Credit Crunch Not All Doom and Gloom
24 July, 2008 | Web design
Speculation about falling house prices in the UK is rife at present, with officials from various related industries making their predictions.
According to a report from the Nationwide Building Society stated that after ten years of enjoying a housing boom, it saw in May house prices tumbling by 2.5%. This being the largest monthly fall recorded by Nationwide since 1991, making house prices 4.4% lower than they were this time last year.
Peter Bolton king, Chief executive of the National Association of Estate Agents (NAEA) believes, "There is no denying that the credit crunch has affected confidence in the market - especially first time buyers who are finding it hard to find financing to get on the ladder- but it is still important to remember that the underlying factors that support the property market remain: low unemployment, historically low interest rates and a pent - up demand for houses. Therefore, rather than a dramatic fall that some doom and gloom merchants are predicting, it shows we are looking at a return to a more steady market rather than the fantastic prices hikes we have seen in the previous 10 years."
Local Government and The Department of Communities state that, "When looking at trends in the market, it is important to remember that UK house prices are 39% higher than five years ago. The current issue affecting the market is fundamentally about the supply of credit -a very different situation to the early 1990s which was about high interest rates and unemployment."

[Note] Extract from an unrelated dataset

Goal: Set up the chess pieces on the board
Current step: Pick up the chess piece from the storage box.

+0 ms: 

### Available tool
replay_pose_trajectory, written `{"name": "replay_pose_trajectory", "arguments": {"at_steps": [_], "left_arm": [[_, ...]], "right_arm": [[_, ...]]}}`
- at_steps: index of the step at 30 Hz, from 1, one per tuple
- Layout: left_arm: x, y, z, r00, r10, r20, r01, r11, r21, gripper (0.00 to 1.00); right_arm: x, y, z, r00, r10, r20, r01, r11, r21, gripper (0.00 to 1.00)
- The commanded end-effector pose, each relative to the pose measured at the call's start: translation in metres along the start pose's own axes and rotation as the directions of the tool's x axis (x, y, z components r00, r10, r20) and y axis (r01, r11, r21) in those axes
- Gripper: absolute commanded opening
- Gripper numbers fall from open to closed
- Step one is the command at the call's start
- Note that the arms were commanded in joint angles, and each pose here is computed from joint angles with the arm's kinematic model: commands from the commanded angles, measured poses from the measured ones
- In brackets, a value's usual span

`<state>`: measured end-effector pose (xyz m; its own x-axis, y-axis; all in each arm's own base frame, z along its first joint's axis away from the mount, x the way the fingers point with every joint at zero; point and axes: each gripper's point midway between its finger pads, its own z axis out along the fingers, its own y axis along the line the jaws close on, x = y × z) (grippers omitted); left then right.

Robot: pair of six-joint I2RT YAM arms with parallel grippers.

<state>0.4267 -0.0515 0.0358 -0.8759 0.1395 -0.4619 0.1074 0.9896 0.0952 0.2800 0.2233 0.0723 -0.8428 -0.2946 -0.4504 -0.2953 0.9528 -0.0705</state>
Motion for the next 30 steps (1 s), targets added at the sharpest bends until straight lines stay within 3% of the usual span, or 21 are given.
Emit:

The Royal Institute of Chartered Surveyors states that, "The difficulties in the mortgage Market are stretching accessibility and threaten to reduce transaction levels By 40% this year. With buyers unable to secure financing on reasonable terms, Some sellers are now choosing to cut prices. The market will only stabilise once transaction volumes recover. The government and the Bank of England should continue to implement measures to restore the smooth functioning the mortgage market, before the drop in transactions and prices begins to really hurt the economy."